As Bryon shared (I am assuming) walking on water through the storm often does not go smoothly. But notice that the first thing Peter did was cry out to Jesus.
And that is what we need to do. When the storms close in, when the waters rise, when direction seems lost, let us call out Jesus who will be there to take our hands and lead us back to safety, and notice that Jesus led Peter right back to the boat.
The boat to which he leads us may look familiar, but when we enter it with Jesus, everything changes.
The World Mission Conference this year was held as an online event. The sessions with various missionaries are available at the International Ministries website.
At the first session Kristy Engel told the story of the House of Hope in Cochabamba, Columbia. Cochabamba located in the mountains at an altitude of 9-10,000 feet. The ministry began with a simple question. After seeing the tremendous need around them, they asked, “How can a poor group like us do anything to make a difference?” And someone asked, “What do we have to work with? One person said, “I have soap.” Another said, I have buckets to carry water.” Someone said, “I have towels.” And so they began their ministry by bathing babies because that is what they could do. Those were the resources they had been given. And so they bathed babies. Since that time they have continued to share the love of Jesus with tribal people who come to the larger cities to make a better life. But almost immediately they become the target of conmen and soon lose everything they brought with them. The men then leave to find work and the women often live in tents or on the streets. The ministry of bathing babies has grown into mobile medical clinics, education opportunities for women and shelters for those who are homeless. And all this grew out of the question, “What do we have that we can use to show Jesus’ love?” And then they stepped out of the boat, encountered Jesus, and returned with Him.

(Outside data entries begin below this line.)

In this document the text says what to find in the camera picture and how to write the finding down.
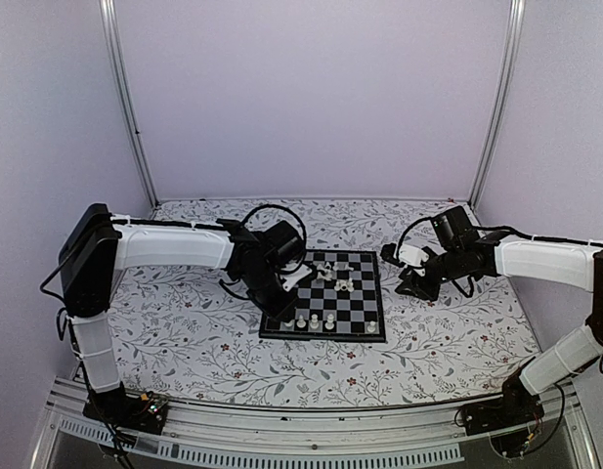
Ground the left aluminium frame post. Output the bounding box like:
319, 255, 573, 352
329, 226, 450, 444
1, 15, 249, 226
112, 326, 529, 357
99, 0, 159, 208

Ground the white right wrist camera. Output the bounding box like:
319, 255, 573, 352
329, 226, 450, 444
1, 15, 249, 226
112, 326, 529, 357
380, 243, 430, 269

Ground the aluminium frame post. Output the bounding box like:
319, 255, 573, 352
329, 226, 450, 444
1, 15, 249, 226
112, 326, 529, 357
468, 0, 526, 212
99, 0, 159, 208

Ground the floral patterned table mat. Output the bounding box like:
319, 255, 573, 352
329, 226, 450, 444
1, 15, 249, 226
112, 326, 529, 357
108, 199, 538, 408

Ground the aluminium front rail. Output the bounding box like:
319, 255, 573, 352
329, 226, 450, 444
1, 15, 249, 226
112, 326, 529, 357
30, 378, 603, 468

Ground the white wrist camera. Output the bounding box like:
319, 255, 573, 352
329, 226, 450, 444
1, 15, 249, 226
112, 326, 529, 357
280, 264, 313, 291
380, 243, 430, 269

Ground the right aluminium frame post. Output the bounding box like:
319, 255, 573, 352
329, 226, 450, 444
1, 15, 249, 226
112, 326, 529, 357
468, 0, 526, 212

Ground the white knight chess piece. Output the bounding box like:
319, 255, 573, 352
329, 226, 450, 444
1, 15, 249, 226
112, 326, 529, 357
316, 264, 334, 281

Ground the black and white chessboard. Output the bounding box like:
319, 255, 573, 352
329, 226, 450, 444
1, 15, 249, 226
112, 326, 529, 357
259, 249, 386, 343

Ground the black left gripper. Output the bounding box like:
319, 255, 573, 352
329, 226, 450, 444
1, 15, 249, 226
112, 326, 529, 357
239, 267, 302, 323

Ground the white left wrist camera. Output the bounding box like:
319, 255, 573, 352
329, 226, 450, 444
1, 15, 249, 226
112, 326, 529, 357
280, 264, 313, 291

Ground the white bishop chess piece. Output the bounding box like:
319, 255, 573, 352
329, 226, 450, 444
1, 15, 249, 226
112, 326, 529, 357
324, 314, 335, 330
309, 315, 320, 330

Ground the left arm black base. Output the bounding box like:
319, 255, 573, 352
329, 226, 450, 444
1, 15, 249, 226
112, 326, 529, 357
83, 375, 169, 435

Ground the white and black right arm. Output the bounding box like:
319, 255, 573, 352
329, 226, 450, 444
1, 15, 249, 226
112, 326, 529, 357
381, 205, 603, 426

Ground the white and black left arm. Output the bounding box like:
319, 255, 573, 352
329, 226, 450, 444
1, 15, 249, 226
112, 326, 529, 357
39, 203, 313, 424

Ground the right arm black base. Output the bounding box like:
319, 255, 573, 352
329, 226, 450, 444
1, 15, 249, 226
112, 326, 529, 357
455, 373, 544, 458

When Jesus and Peter stepped into the boat, the sea calmed. This is the second time in Matthew that Jesus has calmed a stormy sea. The first time is in Chapter 8. This is near the beginning of Jesus ministry.

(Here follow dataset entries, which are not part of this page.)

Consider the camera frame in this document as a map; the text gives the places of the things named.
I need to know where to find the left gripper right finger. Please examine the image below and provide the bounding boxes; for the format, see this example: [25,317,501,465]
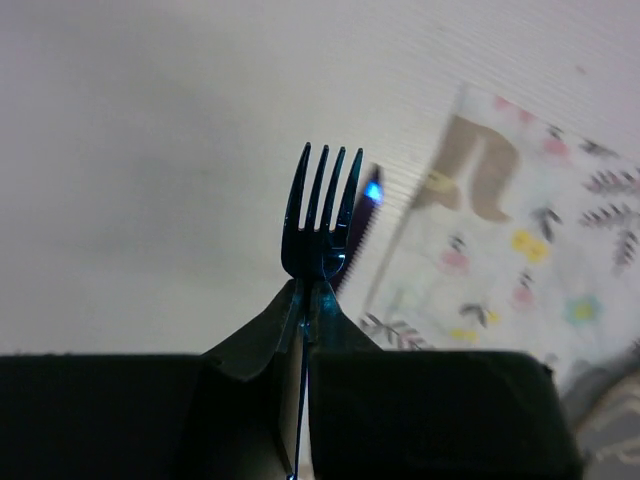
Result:
[308,282,583,479]

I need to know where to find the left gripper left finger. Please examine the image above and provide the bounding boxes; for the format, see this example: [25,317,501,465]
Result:
[1,280,300,479]

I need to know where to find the blue plastic fork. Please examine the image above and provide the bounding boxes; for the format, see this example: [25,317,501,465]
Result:
[275,143,372,479]

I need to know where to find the dark blue plastic knife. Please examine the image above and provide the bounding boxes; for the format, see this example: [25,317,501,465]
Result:
[330,164,384,294]

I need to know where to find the grey reindeer plate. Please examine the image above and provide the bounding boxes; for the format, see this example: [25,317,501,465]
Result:
[577,377,639,480]

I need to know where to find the patterned cloth placemat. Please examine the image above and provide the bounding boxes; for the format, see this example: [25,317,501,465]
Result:
[361,86,639,384]

When he awoke and stilled the storm, the disciples responded by asking, “What kind of man is this?” But here, after they had been with Jesus for a time, when he stilled the storm they declared, “Truly you are the Son of God.” What was the difference? It was time they spent with Jesus. Peter wanted to join Jesus because he had discovered there was no better place to be. And the rest of the disciples knew why being with Jesus was so important.

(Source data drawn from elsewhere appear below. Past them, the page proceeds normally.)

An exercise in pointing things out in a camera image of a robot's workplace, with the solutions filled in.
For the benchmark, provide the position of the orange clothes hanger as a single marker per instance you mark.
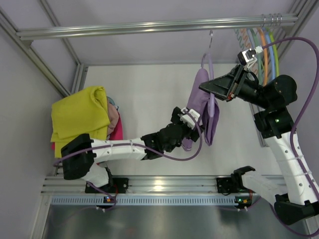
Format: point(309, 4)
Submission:
point(265, 60)

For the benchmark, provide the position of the yellow trousers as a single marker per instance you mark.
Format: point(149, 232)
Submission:
point(83, 112)

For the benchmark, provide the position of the pink cloth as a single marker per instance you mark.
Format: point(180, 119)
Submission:
point(113, 117)

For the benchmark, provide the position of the aluminium hanging rail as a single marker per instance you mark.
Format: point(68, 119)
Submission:
point(271, 20)

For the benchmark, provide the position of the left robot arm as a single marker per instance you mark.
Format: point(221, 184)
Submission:
point(82, 157)

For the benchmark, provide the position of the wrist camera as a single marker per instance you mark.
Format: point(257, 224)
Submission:
point(189, 117)
point(248, 58)

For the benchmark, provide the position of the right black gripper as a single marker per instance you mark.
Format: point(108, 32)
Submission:
point(236, 83)

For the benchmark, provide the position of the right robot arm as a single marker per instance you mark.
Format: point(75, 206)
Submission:
point(299, 199)

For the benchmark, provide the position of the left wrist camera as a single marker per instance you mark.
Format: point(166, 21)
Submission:
point(189, 117)

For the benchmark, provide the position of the purple clothes hanger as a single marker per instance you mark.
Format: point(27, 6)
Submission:
point(207, 56)

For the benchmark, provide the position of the magenta cloth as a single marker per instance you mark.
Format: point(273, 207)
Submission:
point(114, 131)

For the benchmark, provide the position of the slotted cable duct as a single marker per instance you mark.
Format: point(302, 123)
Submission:
point(126, 200)

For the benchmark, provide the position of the purple trousers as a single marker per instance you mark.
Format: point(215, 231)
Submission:
point(205, 104)

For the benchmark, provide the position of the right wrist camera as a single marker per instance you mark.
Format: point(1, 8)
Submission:
point(248, 58)

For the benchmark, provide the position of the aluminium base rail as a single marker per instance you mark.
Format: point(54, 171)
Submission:
point(139, 185)

What boat are you hanging onto today? What is the storm that is blowing around you? What is standing in the way of your being in Jesus’s presence? What do you have that God might be able to use? These may be the most important questions you will ask as we traverse the storms today.
May you long for Jesus’ presence even to the point of leaving the safe place to experience it, and may you discover the power of the risen Jesus each day.